• PROBLEM: Transcribe the full listing word for word, leaving nothing out.

• SUPPLIED DATA:

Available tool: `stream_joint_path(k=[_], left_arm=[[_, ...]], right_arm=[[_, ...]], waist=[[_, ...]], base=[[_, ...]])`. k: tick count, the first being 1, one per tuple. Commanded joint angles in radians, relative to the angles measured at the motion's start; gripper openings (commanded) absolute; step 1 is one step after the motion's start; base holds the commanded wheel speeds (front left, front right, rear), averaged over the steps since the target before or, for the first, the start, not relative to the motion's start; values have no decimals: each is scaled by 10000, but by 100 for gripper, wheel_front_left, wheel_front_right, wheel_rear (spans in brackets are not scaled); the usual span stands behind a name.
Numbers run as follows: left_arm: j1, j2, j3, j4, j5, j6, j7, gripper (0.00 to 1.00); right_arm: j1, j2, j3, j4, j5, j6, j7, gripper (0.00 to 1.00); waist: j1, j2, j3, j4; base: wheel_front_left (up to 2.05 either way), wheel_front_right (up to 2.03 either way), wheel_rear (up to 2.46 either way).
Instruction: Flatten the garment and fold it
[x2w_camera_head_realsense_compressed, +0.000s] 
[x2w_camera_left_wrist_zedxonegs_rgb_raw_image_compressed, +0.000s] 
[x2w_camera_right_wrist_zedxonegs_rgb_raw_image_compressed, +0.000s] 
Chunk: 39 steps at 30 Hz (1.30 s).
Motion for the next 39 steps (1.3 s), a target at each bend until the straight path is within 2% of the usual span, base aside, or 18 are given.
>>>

• WRITTEN SOLUTION:
Available tool: `stream_joint_path(k=[_], left_arm=[[_, ...]], right_arm=[[_, ...]], waist=[[_, ...]], base=[[_, ...]])`. k: tick count, the first being 1, one per tuple. Commanded joint angles in radians, relative to the angles measured at the motion's start; gripper openings (commanded) absolute; step 1 is one step after the motion's start; base holds the commanded wheel speeds (front left, front right, rear), averaged over the steps since the target before or, for the first, the start, not relative to the motion's start; values have no decimals: each is scaled by 10000, but by 100 for gripper, wheel_front_left, wheel_front_right, wheel_rear (spans in brackets are not scaled); the usual span stands behind a name.
Numbers run as follows: left_arm: j1, j2, j3, j4, j5, j6, j7, gripper (0.00 to 1.00); right_arm: j1, j2, j3, j4, j5, j6, j7, gripper (0.00 to 1.00); waist: j1, j2, j3, j4; base: wheel_front_left (up to 2.05 either way), wheel_front_right (up to 2.03 either way), wheel_rear (up to 2.46 either way).
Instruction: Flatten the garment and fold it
[x2w_camera_head_realsense_compressed, +0.000s] 
[x2w_camera_left_wrist_zedxonegs_rgb_raw_image_compressed, +0.000s] 
[x2w_camera_right_wrist_zedxonegs_rgb_raw_image_compressed, +0.000s] 
Chunk: 39 steps at 30 Hz (1.30 s).
Motion for the next 39 steps (1.3 s), a target at each bend until the straight path is within 2% of the usual span, base aside, or 18 are given.
>>>

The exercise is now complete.